◆ **Your assignment**
Identify each line below that contains the word "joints", and copy it out.

***** Exercise materials *****

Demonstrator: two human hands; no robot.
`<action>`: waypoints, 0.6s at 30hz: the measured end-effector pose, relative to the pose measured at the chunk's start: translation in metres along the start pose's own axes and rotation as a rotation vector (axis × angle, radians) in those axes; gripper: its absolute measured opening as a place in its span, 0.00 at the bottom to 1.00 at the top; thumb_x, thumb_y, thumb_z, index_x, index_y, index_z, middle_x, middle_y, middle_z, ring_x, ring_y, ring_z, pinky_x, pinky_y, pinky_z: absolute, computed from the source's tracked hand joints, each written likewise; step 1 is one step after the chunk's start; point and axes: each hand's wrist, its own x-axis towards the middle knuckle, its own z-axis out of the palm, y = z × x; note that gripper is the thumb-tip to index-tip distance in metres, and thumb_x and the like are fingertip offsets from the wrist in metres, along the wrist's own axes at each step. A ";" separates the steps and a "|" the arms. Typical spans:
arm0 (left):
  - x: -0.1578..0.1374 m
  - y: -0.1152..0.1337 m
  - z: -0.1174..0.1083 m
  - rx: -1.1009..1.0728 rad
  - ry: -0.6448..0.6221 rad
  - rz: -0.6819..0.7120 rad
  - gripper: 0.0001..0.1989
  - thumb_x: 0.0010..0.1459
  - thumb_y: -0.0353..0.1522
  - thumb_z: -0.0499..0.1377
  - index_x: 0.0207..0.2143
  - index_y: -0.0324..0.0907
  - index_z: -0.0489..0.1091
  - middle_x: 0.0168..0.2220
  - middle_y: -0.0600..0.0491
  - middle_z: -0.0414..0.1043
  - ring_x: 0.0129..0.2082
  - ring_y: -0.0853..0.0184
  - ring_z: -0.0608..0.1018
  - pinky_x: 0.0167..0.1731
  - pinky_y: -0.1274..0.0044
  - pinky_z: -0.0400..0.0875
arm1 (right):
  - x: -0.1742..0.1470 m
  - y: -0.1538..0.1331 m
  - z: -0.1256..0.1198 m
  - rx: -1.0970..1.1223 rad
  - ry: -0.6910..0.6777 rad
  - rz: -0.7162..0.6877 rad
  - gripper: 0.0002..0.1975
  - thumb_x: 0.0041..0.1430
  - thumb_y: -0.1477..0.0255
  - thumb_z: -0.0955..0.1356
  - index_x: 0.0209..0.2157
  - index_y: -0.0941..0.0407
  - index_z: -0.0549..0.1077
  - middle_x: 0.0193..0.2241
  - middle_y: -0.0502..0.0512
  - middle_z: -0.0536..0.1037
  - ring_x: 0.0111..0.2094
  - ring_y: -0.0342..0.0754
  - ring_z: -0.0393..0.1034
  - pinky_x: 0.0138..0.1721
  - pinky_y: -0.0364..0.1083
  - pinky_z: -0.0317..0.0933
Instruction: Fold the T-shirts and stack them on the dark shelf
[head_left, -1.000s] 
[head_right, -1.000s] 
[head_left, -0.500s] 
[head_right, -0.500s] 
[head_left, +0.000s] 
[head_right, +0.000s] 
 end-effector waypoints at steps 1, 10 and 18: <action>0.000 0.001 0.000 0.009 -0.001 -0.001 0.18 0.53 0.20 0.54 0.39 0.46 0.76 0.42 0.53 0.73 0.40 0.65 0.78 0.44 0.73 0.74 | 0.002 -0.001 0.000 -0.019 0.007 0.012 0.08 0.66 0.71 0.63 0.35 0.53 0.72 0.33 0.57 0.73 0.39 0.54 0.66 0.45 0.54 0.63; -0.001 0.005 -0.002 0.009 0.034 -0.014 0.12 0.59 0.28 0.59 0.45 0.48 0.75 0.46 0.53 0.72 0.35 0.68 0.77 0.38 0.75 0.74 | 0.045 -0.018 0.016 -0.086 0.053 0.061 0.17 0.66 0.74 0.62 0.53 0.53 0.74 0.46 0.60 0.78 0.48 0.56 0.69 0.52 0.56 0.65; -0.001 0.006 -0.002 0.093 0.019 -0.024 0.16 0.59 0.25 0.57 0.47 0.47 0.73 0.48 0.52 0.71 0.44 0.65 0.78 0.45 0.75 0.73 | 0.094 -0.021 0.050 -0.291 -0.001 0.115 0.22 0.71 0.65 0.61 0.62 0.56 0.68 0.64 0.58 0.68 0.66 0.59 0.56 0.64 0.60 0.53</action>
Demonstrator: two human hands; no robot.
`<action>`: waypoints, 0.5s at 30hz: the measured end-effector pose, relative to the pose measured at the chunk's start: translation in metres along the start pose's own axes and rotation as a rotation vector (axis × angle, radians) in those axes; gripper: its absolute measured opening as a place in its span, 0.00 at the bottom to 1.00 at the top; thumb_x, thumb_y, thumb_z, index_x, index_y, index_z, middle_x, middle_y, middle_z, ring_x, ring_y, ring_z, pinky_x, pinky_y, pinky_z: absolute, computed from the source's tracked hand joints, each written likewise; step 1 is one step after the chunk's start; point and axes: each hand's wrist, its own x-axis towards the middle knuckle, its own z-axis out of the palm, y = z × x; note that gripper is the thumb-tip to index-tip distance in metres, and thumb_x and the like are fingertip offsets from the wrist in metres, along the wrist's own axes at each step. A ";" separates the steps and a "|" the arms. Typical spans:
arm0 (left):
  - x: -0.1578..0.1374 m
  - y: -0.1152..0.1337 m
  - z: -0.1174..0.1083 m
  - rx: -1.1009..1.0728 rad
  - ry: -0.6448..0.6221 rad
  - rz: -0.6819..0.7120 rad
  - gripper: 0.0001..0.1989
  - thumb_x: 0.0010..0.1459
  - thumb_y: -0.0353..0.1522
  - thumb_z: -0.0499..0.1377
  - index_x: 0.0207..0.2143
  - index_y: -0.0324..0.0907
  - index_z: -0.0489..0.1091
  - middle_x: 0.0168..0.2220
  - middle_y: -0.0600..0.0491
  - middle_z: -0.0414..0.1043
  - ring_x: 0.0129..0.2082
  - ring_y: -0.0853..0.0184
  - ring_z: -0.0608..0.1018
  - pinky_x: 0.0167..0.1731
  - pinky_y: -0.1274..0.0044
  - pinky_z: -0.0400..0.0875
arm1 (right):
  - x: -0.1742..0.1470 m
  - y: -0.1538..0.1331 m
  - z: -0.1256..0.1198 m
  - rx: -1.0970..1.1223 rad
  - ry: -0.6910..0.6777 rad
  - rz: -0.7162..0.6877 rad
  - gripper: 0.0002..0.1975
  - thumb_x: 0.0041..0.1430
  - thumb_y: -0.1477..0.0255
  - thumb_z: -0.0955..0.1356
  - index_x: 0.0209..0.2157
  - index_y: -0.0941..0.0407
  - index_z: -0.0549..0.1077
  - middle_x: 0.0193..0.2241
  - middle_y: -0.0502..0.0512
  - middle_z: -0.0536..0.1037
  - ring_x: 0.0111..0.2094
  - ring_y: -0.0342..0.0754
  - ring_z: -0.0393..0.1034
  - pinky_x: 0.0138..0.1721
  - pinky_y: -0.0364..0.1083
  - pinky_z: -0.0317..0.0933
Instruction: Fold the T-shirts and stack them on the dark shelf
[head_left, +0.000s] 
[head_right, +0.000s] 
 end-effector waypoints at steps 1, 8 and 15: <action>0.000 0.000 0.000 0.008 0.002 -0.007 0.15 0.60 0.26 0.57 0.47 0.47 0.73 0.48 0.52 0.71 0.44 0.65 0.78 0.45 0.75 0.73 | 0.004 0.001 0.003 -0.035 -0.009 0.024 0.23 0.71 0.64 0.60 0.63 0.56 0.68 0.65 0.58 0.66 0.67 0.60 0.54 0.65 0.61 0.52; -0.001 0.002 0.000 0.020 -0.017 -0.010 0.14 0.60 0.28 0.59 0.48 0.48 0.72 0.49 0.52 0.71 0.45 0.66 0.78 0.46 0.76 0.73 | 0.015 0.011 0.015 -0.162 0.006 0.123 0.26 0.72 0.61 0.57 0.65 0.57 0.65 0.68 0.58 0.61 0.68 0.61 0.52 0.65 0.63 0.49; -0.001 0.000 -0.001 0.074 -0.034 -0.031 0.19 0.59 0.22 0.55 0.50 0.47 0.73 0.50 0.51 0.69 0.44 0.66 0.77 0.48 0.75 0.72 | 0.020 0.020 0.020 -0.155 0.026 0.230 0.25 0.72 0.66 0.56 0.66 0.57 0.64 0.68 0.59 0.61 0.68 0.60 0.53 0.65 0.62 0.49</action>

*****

◆ **Solution to this problem**
`<action>`: waypoints, 0.6s at 30hz: the measured end-effector pose, relative to the pose measured at the chunk's start: translation in metres along the start pose's own axes and rotation as a rotation vector (axis × angle, radians) in those axes; gripper: its absolute measured opening as a place in its span, 0.00 at the bottom to 1.00 at the top; thumb_x, thumb_y, thumb_z, index_x, index_y, index_z, middle_x, middle_y, middle_z, ring_x, ring_y, ring_z, pinky_x, pinky_y, pinky_z: absolute, computed from the source's tracked hand joints, each written likewise; step 1 is one step after the chunk's start; point and axes: each hand's wrist, its own x-axis towards the middle knuckle, its own z-axis out of the palm, y = z × x; note that gripper is the thumb-tip to index-tip distance in metres, and thumb_x and the like are fingertip offsets from the wrist in metres, along the wrist's own axes at each step. A ";" separates the steps and a "|" the arms. Typical spans:
`<action>`: waypoints, 0.5s at 30hz: the measured end-effector pose, relative to the pose measured at the chunk's start: translation in metres along the start pose's own axes and rotation as a rotation vector (axis × angle, radians) in those axes; gripper: its absolute measured opening as a place in its span, 0.00 at the bottom to 1.00 at the top; thumb_x, thumb_y, thumb_z, index_x, index_y, index_z, middle_x, middle_y, middle_z, ring_x, ring_y, ring_z, pinky_x, pinky_y, pinky_z: absolute, computed from the source's tracked hand joints, each written likewise; step 1 is one step after the chunk's start; point and axes: each hand's wrist, its own x-axis towards the middle knuckle, its own z-axis out of the palm, y = z × x; note that gripper is the thumb-tip to index-tip distance in metres, and thumb_x and the like are fingertip offsets from the wrist in metres, along the wrist's own axes at each step. A ";" separates the steps and a "|" the arms. Typical spans:

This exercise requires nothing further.